**Activity**
Return all of the entries, keeping every word and mark as it is.

***** Given records *****

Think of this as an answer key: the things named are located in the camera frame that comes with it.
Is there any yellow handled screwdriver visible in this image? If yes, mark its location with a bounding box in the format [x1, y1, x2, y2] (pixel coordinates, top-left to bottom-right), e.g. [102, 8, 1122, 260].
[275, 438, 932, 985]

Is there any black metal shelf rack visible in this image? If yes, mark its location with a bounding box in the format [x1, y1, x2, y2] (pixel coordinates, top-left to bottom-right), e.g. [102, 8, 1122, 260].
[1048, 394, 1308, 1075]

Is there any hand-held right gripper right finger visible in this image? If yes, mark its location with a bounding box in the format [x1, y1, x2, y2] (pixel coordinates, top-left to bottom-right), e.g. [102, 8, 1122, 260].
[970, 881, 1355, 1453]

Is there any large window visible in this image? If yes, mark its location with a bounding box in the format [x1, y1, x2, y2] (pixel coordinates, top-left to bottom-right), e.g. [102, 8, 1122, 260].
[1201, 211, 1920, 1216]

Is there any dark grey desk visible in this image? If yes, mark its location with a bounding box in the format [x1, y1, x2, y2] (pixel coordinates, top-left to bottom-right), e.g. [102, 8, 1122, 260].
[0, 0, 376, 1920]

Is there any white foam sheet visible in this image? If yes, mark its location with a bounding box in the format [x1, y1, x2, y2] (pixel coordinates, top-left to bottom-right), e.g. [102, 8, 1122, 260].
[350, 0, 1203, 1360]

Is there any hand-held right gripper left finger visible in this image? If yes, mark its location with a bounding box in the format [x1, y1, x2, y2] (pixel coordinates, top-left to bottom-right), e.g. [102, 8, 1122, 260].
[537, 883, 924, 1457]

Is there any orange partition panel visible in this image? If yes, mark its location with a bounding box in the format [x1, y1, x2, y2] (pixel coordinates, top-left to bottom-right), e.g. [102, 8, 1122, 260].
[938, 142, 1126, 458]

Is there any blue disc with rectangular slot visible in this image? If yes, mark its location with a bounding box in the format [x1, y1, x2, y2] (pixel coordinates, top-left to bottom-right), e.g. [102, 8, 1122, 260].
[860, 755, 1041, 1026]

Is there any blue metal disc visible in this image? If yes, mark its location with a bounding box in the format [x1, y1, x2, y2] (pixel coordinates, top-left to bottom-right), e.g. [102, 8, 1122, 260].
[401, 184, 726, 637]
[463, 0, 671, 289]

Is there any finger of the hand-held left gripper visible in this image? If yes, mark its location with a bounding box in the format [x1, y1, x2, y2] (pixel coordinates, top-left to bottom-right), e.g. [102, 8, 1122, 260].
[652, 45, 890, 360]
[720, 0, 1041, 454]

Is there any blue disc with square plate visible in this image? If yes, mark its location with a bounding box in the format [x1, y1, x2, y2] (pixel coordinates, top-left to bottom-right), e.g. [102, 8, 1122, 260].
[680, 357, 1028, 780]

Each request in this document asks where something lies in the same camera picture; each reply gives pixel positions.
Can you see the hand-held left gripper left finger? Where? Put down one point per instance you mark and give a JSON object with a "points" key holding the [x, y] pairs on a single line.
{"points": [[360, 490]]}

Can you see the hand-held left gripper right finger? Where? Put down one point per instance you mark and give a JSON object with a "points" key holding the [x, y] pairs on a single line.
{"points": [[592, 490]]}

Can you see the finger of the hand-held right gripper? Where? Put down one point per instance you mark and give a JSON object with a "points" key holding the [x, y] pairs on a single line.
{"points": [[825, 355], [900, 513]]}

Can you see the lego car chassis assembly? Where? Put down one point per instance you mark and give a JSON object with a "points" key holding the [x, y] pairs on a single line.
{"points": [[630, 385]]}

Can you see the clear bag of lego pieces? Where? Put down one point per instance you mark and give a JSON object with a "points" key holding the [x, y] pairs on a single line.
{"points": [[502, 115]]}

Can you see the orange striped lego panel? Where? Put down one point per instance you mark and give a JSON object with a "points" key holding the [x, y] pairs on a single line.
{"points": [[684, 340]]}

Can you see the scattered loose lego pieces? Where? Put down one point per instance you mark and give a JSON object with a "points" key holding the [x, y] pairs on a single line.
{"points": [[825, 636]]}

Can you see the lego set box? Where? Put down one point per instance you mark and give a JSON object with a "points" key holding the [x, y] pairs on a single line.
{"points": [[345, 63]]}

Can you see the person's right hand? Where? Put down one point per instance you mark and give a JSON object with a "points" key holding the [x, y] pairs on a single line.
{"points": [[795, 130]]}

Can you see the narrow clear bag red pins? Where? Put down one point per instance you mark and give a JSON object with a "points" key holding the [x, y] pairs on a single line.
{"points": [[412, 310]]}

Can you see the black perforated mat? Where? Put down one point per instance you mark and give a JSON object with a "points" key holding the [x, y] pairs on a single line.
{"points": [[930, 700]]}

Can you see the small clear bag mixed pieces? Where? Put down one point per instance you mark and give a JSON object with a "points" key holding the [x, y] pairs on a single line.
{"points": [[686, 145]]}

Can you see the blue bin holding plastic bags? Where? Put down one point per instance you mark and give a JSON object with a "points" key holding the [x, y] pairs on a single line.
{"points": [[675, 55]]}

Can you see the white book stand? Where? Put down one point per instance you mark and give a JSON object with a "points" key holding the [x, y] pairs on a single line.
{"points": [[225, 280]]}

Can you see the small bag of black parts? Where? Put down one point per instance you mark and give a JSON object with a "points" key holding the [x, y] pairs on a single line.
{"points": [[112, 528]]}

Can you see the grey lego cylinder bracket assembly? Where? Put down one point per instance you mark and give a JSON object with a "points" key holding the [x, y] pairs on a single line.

*****

**Reply**
Think of this as an answer key: the things named are located in the camera frame that comes with it.
Is there any yellow handled screwdriver visible in this image? If yes, mark its location with a bounding box in the format [x1, y1, x2, y2] (pixel coordinates, top-left to bottom-right), e.g. [102, 8, 1122, 260].
[275, 438, 932, 985]

Is there any black metal shelf rack visible in this image? If yes, mark its location with a bounding box in the format [x1, y1, x2, y2] (pixel coordinates, top-left to bottom-right), e.g. [102, 8, 1122, 260].
[1048, 394, 1308, 1075]

Is there any hand-held right gripper right finger visible in this image? If yes, mark its location with a bounding box in the format [x1, y1, x2, y2] (pixel coordinates, top-left to bottom-right), e.g. [102, 8, 1122, 260].
[970, 881, 1355, 1453]

Is there any large window visible in this image? If yes, mark its location with a bounding box in the format [x1, y1, x2, y2] (pixel coordinates, top-left to bottom-right), e.g. [102, 8, 1122, 260].
[1201, 211, 1920, 1216]

Is there any dark grey desk visible in this image? If yes, mark its location with a bounding box in the format [x1, y1, x2, y2] (pixel coordinates, top-left to bottom-right), e.g. [102, 8, 1122, 260].
[0, 0, 376, 1920]

Is there any white foam sheet visible in this image? If yes, mark its location with a bounding box in the format [x1, y1, x2, y2] (pixel coordinates, top-left to bottom-right), e.g. [102, 8, 1122, 260].
[350, 0, 1203, 1360]

Is there any hand-held right gripper left finger visible in this image? If yes, mark its location with a bounding box in the format [x1, y1, x2, y2] (pixel coordinates, top-left to bottom-right), e.g. [102, 8, 1122, 260].
[537, 883, 924, 1457]

Is there any orange partition panel visible in this image? If yes, mark its location with a bounding box in the format [x1, y1, x2, y2] (pixel coordinates, top-left to bottom-right), e.g. [102, 8, 1122, 260].
[938, 142, 1126, 458]

Is there any blue disc with rectangular slot visible in this image? If yes, mark its location with a bounding box in the format [x1, y1, x2, y2] (pixel coordinates, top-left to bottom-right), e.g. [102, 8, 1122, 260].
[860, 755, 1041, 1026]

Is there any blue metal disc visible in this image? If yes, mark its location with a bounding box in the format [x1, y1, x2, y2] (pixel coordinates, top-left to bottom-right), e.g. [102, 8, 1122, 260].
[401, 184, 726, 637]
[463, 0, 671, 289]

Is there any finger of the hand-held left gripper visible in this image? If yes, mark its location with a bounding box in the format [x1, y1, x2, y2] (pixel coordinates, top-left to bottom-right), e.g. [102, 8, 1122, 260].
[652, 45, 890, 360]
[720, 0, 1041, 454]

Is there any blue disc with square plate visible in this image? If yes, mark its location with a bounding box in the format [x1, y1, x2, y2] (pixel coordinates, top-left to bottom-right), e.g. [102, 8, 1122, 260].
[680, 357, 1028, 780]

Each request in this document asks where something lies in the same camera picture; each reply gives pixel positions.
Can you see the hand-held left gripper left finger? Where? Put down one point per instance you mark and give a JSON object with a "points" key holding the [x, y] pairs on a single line.
{"points": [[360, 490]]}

Can you see the hand-held left gripper right finger? Where? Put down one point per instance you mark and give a JSON object with a "points" key holding the [x, y] pairs on a single line.
{"points": [[592, 490]]}

Can you see the finger of the hand-held right gripper? Where? Put down one point per instance you mark and give a JSON object with a "points" key holding the [x, y] pairs on a single line.
{"points": [[825, 355], [900, 513]]}

Can you see the lego car chassis assembly? Where? Put down one point per instance you mark and give a JSON object with a "points" key holding the [x, y] pairs on a single line.
{"points": [[630, 385]]}

Can you see the clear bag of lego pieces? Where? Put down one point per instance you mark and give a JSON object with a "points" key holding the [x, y] pairs on a single line.
{"points": [[502, 115]]}

Can you see the orange striped lego panel? Where? Put down one point per instance you mark and give a JSON object with a "points" key holding the [x, y] pairs on a single line.
{"points": [[684, 340]]}

Can you see the scattered loose lego pieces? Where? Put down one point per instance you mark and give a JSON object with a "points" key holding the [x, y] pairs on a single line.
{"points": [[825, 636]]}

Can you see the lego set box? Where? Put down one point per instance you mark and give a JSON object with a "points" key holding the [x, y] pairs on a single line.
{"points": [[345, 63]]}

Can you see the person's right hand? Where? Put down one point per instance you mark and give a JSON object with a "points" key holding the [x, y] pairs on a single line.
{"points": [[795, 130]]}

Can you see the narrow clear bag red pins? Where? Put down one point per instance you mark and give a JSON object with a "points" key holding the [x, y] pairs on a single line.
{"points": [[412, 310]]}

Can you see the black perforated mat? Where? Put down one point per instance you mark and give a JSON object with a "points" key holding the [x, y] pairs on a single line.
{"points": [[930, 700]]}

Can you see the small clear bag mixed pieces? Where? Put down one point per instance you mark and give a JSON object with a "points" key holding the [x, y] pairs on a single line.
{"points": [[686, 145]]}

Can you see the blue bin holding plastic bags? Where? Put down one point per instance you mark and give a JSON object with a "points" key holding the [x, y] pairs on a single line.
{"points": [[675, 55]]}

Can you see the white book stand? Where? Put down one point per instance you mark and give a JSON object with a "points" key holding the [x, y] pairs on a single line.
{"points": [[225, 280]]}

Can you see the small bag of black parts? Where? Put down one point per instance you mark and give a JSON object with a "points" key holding the [x, y] pairs on a single line.
{"points": [[112, 528]]}

Can you see the grey lego cylinder bracket assembly? Where? Put down one point per instance you mark and give a JSON object with a "points" key holding the [x, y] pairs on a single line.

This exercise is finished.